Dernière modification : 20/04/2009

"Durban II", la conférence de l'ONU sur le racisme, débute lundi à Genève. Plusieurs pays, comme les Etats-Unis et l'Allemagne, ont annoncé leur refus d'y participer par crainte d'attaques antisémites. La France devrait être présente.

AFP - La Conférence de l'ONU sur le racisme dite de "Durban II" débute lundi à Genève dans un climat alourdi par la défection ce week-end de plusieurs pays occidentaux et les craintes de dérapages liés à la venue du président iranien Mahmoud Ahmadinejad, qui a qualifié dimanche Israël de "porte-drapeau du racisme".

Ayant fait planer le doute jusqu'à la dernière minute, les Etats-Unis, l'Australie et les Pays-Bas ont finalement annoncé qu'ils ne participeraient pas à la conférence, qui doit assurer le suivi de celle, houleuse et très controversée de Durban, il y a huit ans en Afrique du Sud.

Israël et le Canada ont, quant à eux, fait savoir de longue date qu'ils ne seraient pas présents et l'Italie leur avait emboîté le pas début mars.

Les Pays-Bas et l'Australie redoutent ouvertement que la réunion ne soit l'occasion d'attaques antisémites du type de celles qui avaient gravement entaché la réunion de 2001, avec le départ fracassant des Etats-Unis et d'Israël.

Le président iranien, connu pour ses diatribes antisémites, doit prononcer un discours lundi après-midi au siège des Nations unies de Genève, lieu de la conférence.

Comme pour alimenter ces craintes, celui-ci a déclaré dimanche que "l'idéologie et le régime sionistes (étaient) les portes-drapeaux du racisme", selon la télévision iranienne.

"La conférence est trop importante pour qu'elle fasse l'objet d'un détournement à des fins politiques et d'attaques contre l'Occident", s'est expliqué le ministre néerlandais des Affaires étrangères Maxim Verhagen.

De son côté, le Congrès juif européen a appelé les pays européens à "tirer les leçons du passé et à se retirer" de la conférence.

Inquiets et divisés, la majorité des pays de l'UE n'avaient toujours pas tranché dimanche en début de soirée sur leur participation à la réunion hormis la Grande-Bretagne qui a annoncé sa présence, quoiqu'au niveau de son ambassadeur à l'ONU.

Un porte-parole du ministère belge des Affaires étrangères avait indiqué plus tôt dans l'après-midi que son pays essayait de "convaincre (ses) partenaires européens d'y aller en plus grand nombre".

Outre les craintes liées à M. Ahmadinejad, la plupart des pays occidentaux butent encore sur le projet de déclaration finale produit par les diplomates vendredi à Genève et qui semblait avoir obtenu un consensus, s'inquiétant d'atteintes à la liberté d'expression.

Le document, entériné vendredi par le comité préparatoire de la conférence, ne fait pourtant plus mention d'Israël ni de la diffamation des religions, deux "lignes rouges" pour les Occidentaux, tandis que le paragraphe sur la mémoire de l'Holocauste était maintenu contre l'avis de l'Iran.

Reconnaissant les "progrès" accomplis, les Etats-Unis ont quant à eux déploré qu'y figure la réaffirmation de la Déclaration et Programme d'action de Durban (DDPA) de 2001, qu'ils n'ont pas adopté.

La DDPA comporte en effet deux paragraphes traitant du conflit israélo-palestinien que Washington conteste.

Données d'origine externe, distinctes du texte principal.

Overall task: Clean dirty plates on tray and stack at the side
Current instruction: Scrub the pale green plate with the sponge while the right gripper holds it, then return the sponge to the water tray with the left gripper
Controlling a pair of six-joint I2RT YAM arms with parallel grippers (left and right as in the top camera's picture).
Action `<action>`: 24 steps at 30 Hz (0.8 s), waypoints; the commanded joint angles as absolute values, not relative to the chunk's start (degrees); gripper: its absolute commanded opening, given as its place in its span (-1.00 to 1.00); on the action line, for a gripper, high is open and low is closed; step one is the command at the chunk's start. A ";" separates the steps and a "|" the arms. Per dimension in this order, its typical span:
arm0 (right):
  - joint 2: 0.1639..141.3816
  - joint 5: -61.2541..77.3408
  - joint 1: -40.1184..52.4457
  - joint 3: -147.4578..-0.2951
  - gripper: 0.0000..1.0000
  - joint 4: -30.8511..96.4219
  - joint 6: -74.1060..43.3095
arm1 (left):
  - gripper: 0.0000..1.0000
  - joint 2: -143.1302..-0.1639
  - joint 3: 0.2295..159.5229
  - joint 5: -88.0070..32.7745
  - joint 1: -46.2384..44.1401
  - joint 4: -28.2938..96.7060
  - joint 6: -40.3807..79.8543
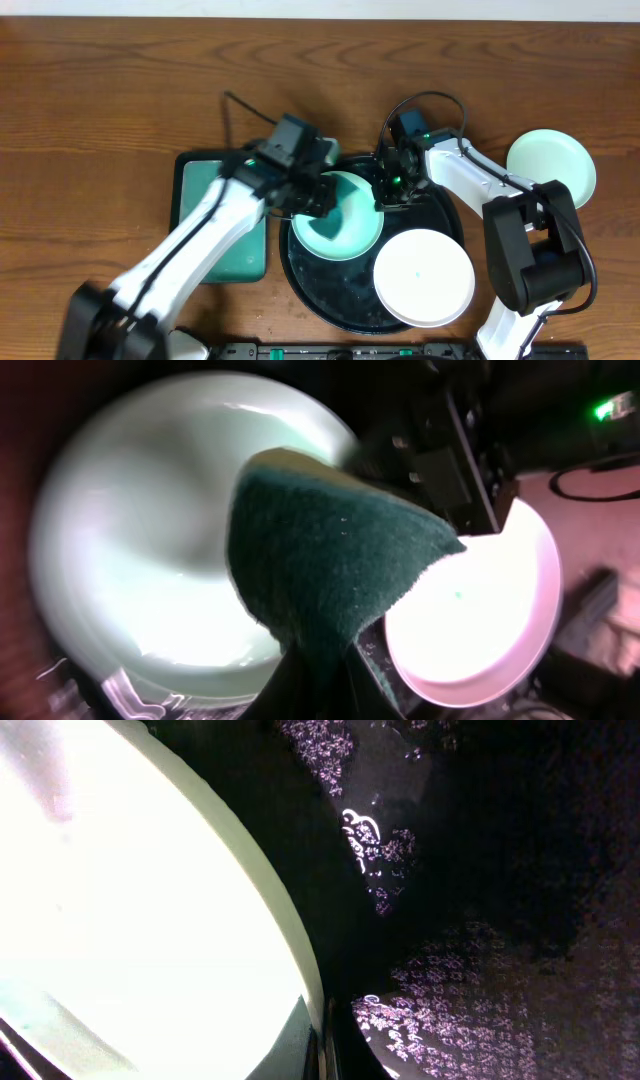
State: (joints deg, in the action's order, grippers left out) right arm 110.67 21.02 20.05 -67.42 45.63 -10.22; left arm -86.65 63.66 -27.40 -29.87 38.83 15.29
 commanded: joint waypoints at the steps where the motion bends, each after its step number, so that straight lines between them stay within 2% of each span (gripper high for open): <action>1: 111.87 19.77 20.10 -66.63 -0.97 45.63 -10.20 | -0.86 -80.47 64.10 -7.62 -27.03 45.47 21.65; 5: 111.87 19.77 20.10 -66.63 -0.97 45.45 -10.20 | -0.86 -79.40 64.07 4.23 -22.74 53.43 23.29; 9: 111.87 19.77 20.10 -66.65 -0.97 45.19 -10.22 | -0.86 -82.30 63.07 8.38 -18.02 55.20 23.24; 15: 111.87 19.84 20.10 -66.65 -0.97 45.28 -10.22 | -0.85 -92.68 61.67 9.06 -11.90 50.98 23.03; 24: 111.87 19.97 20.10 -66.65 -0.97 45.89 -10.22 | -0.85 -106.59 61.67 9.04 -10.04 46.83 22.59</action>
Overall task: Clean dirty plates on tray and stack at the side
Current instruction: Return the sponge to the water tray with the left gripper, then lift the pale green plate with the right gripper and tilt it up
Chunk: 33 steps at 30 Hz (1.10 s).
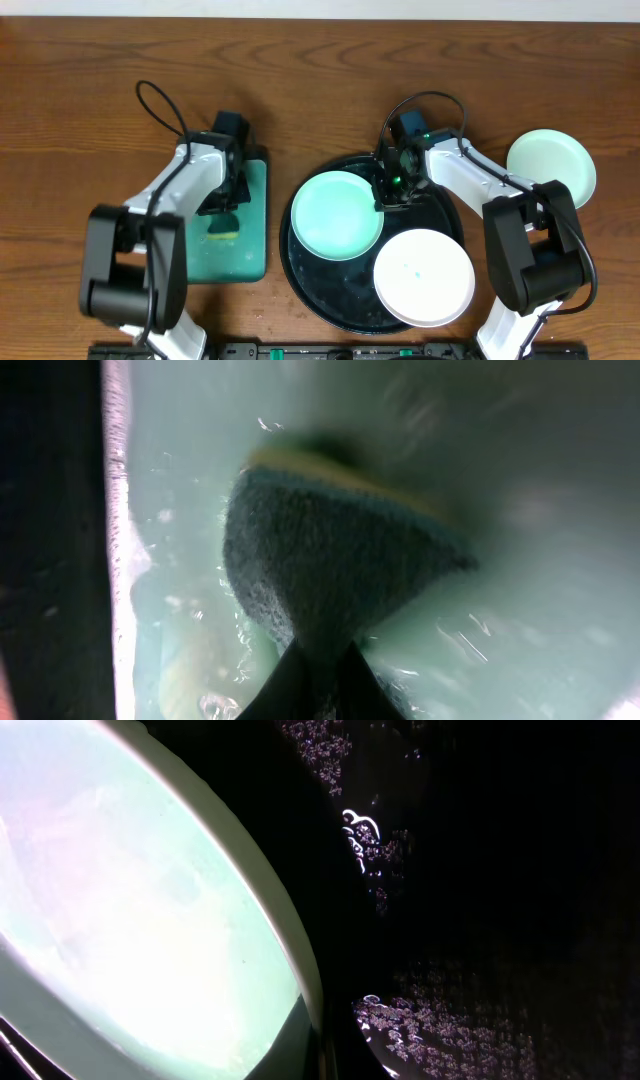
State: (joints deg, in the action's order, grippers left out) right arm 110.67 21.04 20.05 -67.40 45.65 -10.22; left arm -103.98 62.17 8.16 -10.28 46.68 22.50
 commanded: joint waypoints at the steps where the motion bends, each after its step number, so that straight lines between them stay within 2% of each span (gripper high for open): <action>1: 111.87 19.97 20.10 -66.65 -0.97 45.87 -10.22 | -0.85 -107.18 61.67 9.02 -10.04 46.98 22.35; 3: 111.87 19.97 20.10 -66.65 -0.97 45.87 -10.22 | -0.69 -107.22 61.69 8.23 -10.04 47.75 20.82; 4: 111.87 19.97 20.10 -66.65 -0.97 45.87 -10.20 | -0.47 -106.78 61.84 8.01 -10.04 48.62 20.64; 6: 111.87 19.97 20.10 -66.65 -0.97 45.71 -10.20 | -0.21 -105.49 62.17 8.05 -10.04 50.37 20.62; 8: 111.87 19.97 20.10 -66.65 -0.97 45.43 -10.22 | -0.04 -103.53 62.54 8.03 -10.04 52.03 20.62; 11: 111.87 19.97 20.10 -66.65 -0.98 44.91 -10.22 | 0.08 -97.21 63.00 8.03 -10.11 54.92 20.64; 14: 111.87 19.97 20.10 -66.65 -0.97 44.60 -10.20 | 0.43 -88.31 63.02 7.94 -10.11 57.45 20.75; 18: 111.87 19.97 20.10 -66.65 -0.98 44.12 -10.20 | 0.55 -77.73 63.02 7.42 -10.09 60.07 21.32; 25: 110.59 19.99 20.21 -66.83 -0.97 42.92 -9.74 | 0.59 -62.00 63.02 4.36 -10.09 60.64 21.32; 33: 99.02 18.68 20.34 -67.61 -0.97 41.50 -9.13 | 0.60 -59.18 63.02 1.85 -10.09 60.66 21.34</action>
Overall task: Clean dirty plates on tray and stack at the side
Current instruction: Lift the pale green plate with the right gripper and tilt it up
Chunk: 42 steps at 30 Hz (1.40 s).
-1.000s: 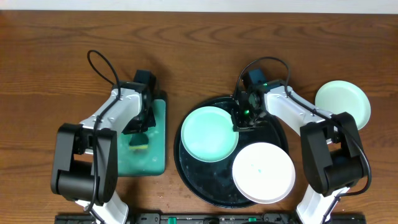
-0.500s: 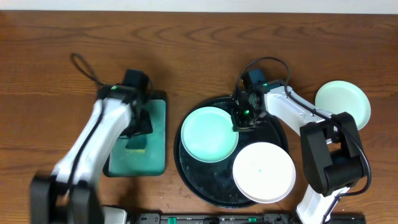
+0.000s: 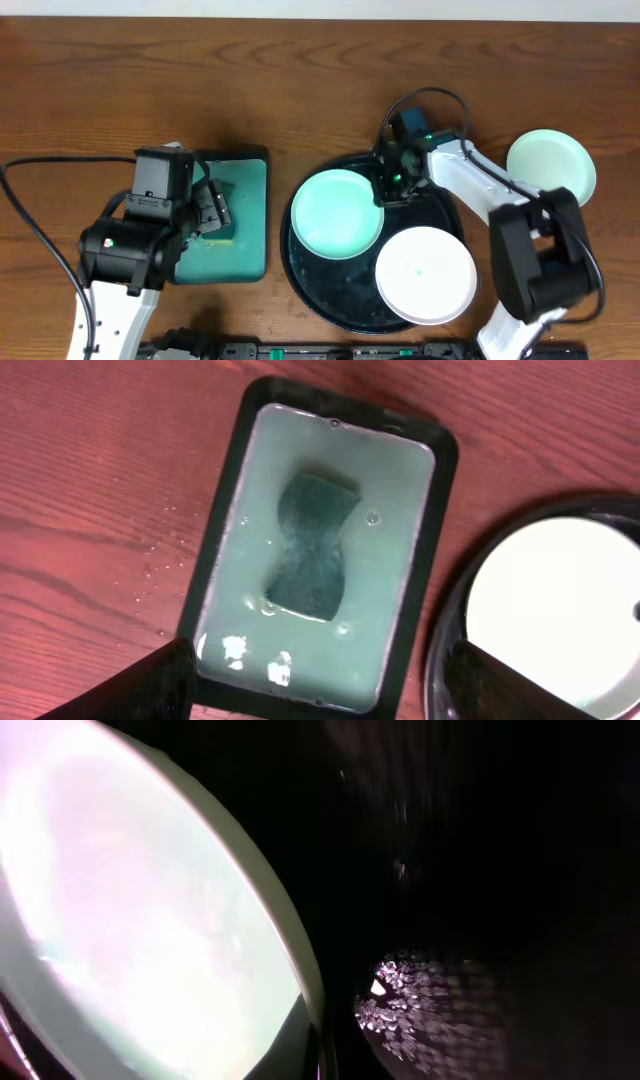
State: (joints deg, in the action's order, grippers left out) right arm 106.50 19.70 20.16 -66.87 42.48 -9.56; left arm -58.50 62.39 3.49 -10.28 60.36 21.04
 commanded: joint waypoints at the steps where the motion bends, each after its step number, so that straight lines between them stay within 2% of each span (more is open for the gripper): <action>1: 96.99 17.76 20.34 -67.61 -0.97 41.45 -9.10 | 0.60 -59.64 63.02 1.76 -10.09 60.66 21.34; 8: 85.76 13.72 20.36 -67.61 -0.97 43.11 -1.83 | 0.61 -62.54 63.02 1.67 -10.09 60.62 21.34; 15: 78.02 -1.23 23.44 -67.61 -0.97 45.30 2.85 | 0.61 -64.20 63.02 1.67 -10.09 60.55 21.32; 24: 75.55 -31.57 37.39 -67.61 -0.98 47.22 15.29 | 0.61 -64.31 63.02 1.69 -10.09 60.12 21.30; 25: 75.64 -39.16 40.97 -67.61 -0.98 47.24 16.88 | 0.61 -64.31 63.02 1.72 -10.09 59.79 21.30; 29: 75.66 -54.00 48.03 -67.61 -0.98 46.81 21.96 | 0.61 -64.34 63.02 1.72 -10.09 59.27 21.30; 42: 76.44 -83.35 66.28 -67.61 -0.98 41.74 40.93 | 0.61 -64.36 63.02 2.39 -10.09 58.98 21.28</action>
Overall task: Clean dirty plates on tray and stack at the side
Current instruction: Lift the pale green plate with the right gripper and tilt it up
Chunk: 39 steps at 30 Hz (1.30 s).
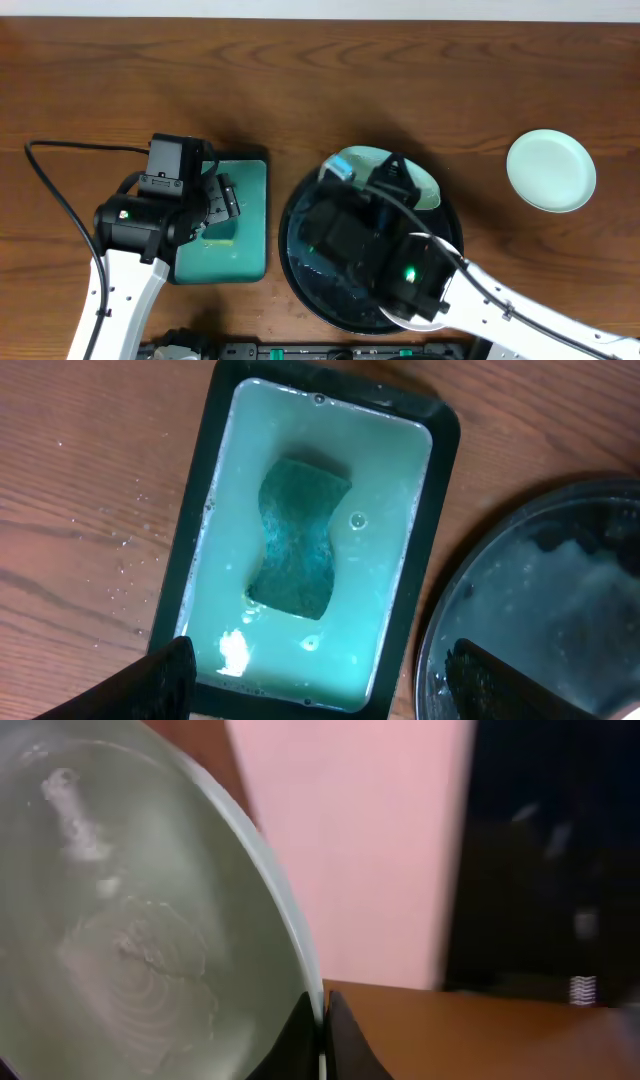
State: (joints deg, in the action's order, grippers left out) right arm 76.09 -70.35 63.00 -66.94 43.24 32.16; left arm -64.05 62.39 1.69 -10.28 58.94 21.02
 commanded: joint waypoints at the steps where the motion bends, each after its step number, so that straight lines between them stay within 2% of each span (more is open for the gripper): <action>1: 76.69 -84.58 67.20 -67.61 -0.98 40.86 42.76 | 0.61 -64.36 63.02 2.39 -10.09 58.89 21.26; 8: 77.49 -87.20 70.63 -67.61 -0.98 36.58 50.00 | 0.61 -64.38 63.02 2.50 -10.09 58.63 21.28; 24: 77.58 -87.20 70.94 -67.61 -0.98 36.14 51.94 | 0.62 -64.38 63.02 2.63 -10.09 58.63 21.26; 28: 77.65 -77.08 68.84 -67.59 -0.98 38.09 43.29 | 0.62 -64.38 63.02 2.63 -10.09 58.63 21.26; 32: 78.89 -87.29 69.89 -67.59 -0.98 34.54 46.24 | 0.62 -64.38 63.02 2.61 -10.09 59.35 21.26; 35: 78.35 -74.85 68.16 -67.59 -0.98 37.08 39.51 | 0.62 -64.38 63.02 2.61 -10.09 59.05 21.26; 37: 78.81 -85.80 69.12 -67.59 -0.98 35.03 42.54 | 0.62 -64.38 63.02 2.61 -10.09 59.11 21.26; 39: 78.43 -83.68 69.49 -67.59 -0.98 33.36 40.88 | 0.62 -64.38 63.00 2.61 -10.09 59.64 21.28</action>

Celui sur le "sort du peuple palestinien vivant sous occupation étrangère" figure qui plus est au chapitre des "victimes du racisme", ce qui revient de facto à assimiler l'occupation à du racisme.

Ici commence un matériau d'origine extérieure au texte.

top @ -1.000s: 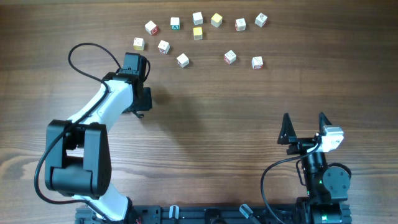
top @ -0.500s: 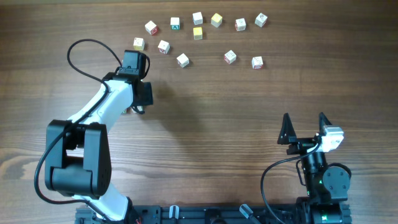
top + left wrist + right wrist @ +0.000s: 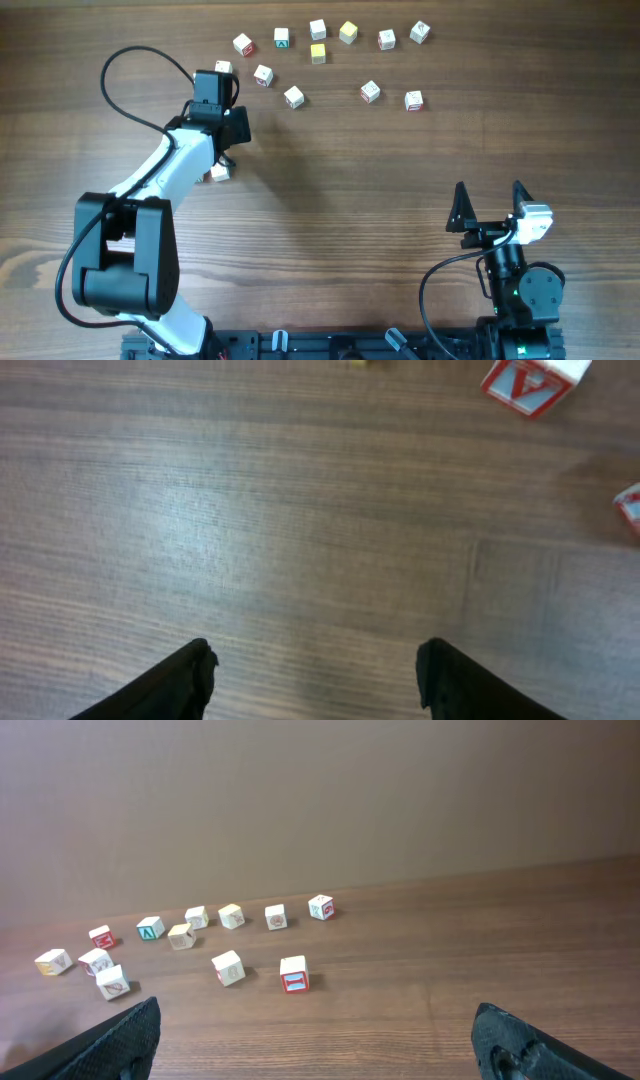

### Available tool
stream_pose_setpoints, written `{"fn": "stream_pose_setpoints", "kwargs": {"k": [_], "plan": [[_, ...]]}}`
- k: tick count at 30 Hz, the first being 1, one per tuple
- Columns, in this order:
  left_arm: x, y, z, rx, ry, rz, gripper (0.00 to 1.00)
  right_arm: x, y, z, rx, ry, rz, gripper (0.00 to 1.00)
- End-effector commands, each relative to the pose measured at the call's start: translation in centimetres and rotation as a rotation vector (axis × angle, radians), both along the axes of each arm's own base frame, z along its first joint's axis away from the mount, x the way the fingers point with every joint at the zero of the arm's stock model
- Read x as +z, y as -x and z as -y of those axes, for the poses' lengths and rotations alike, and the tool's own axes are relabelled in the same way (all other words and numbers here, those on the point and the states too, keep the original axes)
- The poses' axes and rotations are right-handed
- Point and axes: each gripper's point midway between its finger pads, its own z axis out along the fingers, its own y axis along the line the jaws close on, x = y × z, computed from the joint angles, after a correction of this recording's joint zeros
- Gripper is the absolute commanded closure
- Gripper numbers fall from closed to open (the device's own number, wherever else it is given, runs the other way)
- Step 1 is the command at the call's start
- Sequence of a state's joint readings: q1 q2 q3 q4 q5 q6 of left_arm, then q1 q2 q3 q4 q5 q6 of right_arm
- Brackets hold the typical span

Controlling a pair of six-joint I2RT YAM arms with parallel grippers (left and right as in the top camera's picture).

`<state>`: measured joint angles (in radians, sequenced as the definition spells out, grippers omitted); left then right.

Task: Form a horizontal line

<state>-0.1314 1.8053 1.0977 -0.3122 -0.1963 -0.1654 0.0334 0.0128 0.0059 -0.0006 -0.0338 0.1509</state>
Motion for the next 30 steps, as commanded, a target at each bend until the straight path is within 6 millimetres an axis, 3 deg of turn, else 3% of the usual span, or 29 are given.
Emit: {"fn": "stream_pose_setpoints", "kwargs": {"k": [1,15,22,30], "plan": [[1.4,-1.6,0.2,-0.005,0.008,0.045,0.3,0.1,0.0,-0.1,0.009,0.018,0.008,0.0],[6.8,-4.7,6.3,-0.139,0.089,0.172,0.24,0.1,0.0,-0.1,0.009,0.017,0.008,0.0],[10.2,-6.1,10.8,-0.22,0.119,0.285,0.09,0.1,0.0,-0.1,0.009,0.017,0.008,0.0],[11.2,-7.4,14.5,-0.297,0.189,0.381,0.0,0.1,0.0,-0.1,0.009,0.017,0.008,0.0]]}}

Navanethem Pillay, le Haut commissaire de l'ONU pour les droits de l'homme, s'est dite "choquée et profondément déçue" par la décision des Etats-Unis, estimant que "cette difficulté aurait pu être surmontée".

"Nous aurions alors tous pu aller de l'avant et reléguer les problèmes de 2001 derrière nous", a-t-elle ajouté.